Raised in a small village in Nonghet District in the rural north of Laos, Khang had to finish school in her early teenage years to tend to the family farm and look after her sick father.

But in 2012, aged 20, her life was transformed when she was introduced to the world of sport through sport for development activities delivered by the Lao Rugby Federation in partnership with ChildFund. She took part in the first pilot of what was to eventually become Pass It Back.

Two years later, Khang was representing the Lao national women’s team at international tournaments in Thailand, Hong Kong, South Korea and Singapore including the 2014 Asian Games and the 2015 Southeast Asian Games.

For someone whose boundaries had previously been so small, that was quite something.

“As a girl, I was always very shy. Now I am a brave and confident young woman,” she says.

“Before I began playing rugby, I only knew people in my small village. Now I have friends all around the world.

Khang is also a World Rugby coach educator and now helps lead World Rugby courses in Laos as well as helping with coaching courses in Vietnam.

In 2018, Lao Khang was named by the BBC as one of its 100 most influential and inspirational women from around the world, chosen for their impact on their communities.

She remains a firm believer in the power of sport to change lives, especially children in developing communities.

“Rugby is an exciting way to educate children. When we play games, we teach children about things such as the importance of hand-washing, manners and respect for elders and friendship.”

And she is determined to see others benefit in the same way she has: “I want to help involve as many Lao girls and women from rural and remote communities as possible in rugby so they too can feel brave and strong.”

The power of partnerships

Khang is by no means on her own.

“We have a lot of players who complete our programme and move on into coaching, in a leadership position, and that’s what parents like to see,” Mastaglio points out.
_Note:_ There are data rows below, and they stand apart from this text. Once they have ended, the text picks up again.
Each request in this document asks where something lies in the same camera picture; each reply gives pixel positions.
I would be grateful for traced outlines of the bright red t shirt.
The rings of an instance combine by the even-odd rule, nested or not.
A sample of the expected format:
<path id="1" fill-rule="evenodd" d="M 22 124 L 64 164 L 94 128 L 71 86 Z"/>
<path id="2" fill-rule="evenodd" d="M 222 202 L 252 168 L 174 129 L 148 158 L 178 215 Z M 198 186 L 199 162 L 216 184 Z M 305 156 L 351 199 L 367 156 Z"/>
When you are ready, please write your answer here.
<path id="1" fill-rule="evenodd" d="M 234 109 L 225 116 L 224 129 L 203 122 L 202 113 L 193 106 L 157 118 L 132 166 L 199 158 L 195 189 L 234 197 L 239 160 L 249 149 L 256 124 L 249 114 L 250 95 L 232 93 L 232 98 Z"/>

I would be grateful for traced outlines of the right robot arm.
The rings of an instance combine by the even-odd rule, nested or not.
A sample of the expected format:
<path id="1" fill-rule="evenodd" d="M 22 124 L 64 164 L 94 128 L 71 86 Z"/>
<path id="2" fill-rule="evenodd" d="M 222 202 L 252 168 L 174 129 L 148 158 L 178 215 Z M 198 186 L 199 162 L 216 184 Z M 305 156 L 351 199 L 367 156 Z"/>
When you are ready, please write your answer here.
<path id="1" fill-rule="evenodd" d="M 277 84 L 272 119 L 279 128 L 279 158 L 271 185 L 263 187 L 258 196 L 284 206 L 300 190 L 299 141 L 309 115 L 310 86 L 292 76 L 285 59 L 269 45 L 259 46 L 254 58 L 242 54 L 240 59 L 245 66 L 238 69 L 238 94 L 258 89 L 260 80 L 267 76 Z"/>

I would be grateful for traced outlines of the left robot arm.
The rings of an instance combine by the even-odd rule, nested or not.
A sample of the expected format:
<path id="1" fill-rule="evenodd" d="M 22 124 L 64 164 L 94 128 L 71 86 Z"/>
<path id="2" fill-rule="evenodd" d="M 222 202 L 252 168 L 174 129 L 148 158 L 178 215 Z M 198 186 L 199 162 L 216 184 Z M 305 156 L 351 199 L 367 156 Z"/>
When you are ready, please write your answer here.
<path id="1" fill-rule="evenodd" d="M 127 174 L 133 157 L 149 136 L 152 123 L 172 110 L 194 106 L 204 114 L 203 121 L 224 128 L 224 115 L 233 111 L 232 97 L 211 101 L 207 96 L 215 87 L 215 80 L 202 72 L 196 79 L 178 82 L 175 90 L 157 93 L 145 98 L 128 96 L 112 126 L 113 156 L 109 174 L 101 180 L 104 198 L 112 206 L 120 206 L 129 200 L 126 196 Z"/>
“When you are talking around rugby values of respect, integrity and discipline, every parent wants their kid to show these values when they are at home, school and work, and those values are a really unifying thing that rugby has.”

Pinney adds: “It is obviously growing the game of rugby too, and growing the positive reputation of rugby. Families see there is more to it than just playing the sport.”

Rugby is a game based on partnerships – whether you are a prop lifting a lineout jumper or two half-backs working in tandem – and Mastaglio can’t wait to see what benefits ChildFund Rugby’s status as the first-ever principal charity sponsor for a women’s Rugby World Cup can bring.

“The opportunity to work with the team executing this event to get more girls and women in this sport and benefit from it in a really structured way, is really exciting. Hats off to World Rugby for doing that,” he says.

“Together with World Rugby, we believe in the power of girls playing sport. On the International Day of the Girl Child, we celebrate all the girls in the world playing sport. We are really confident that the partnership is going to deliver some really positive outcomes among girls in the Oceania region as well as, of course, in the host country New Zealand.”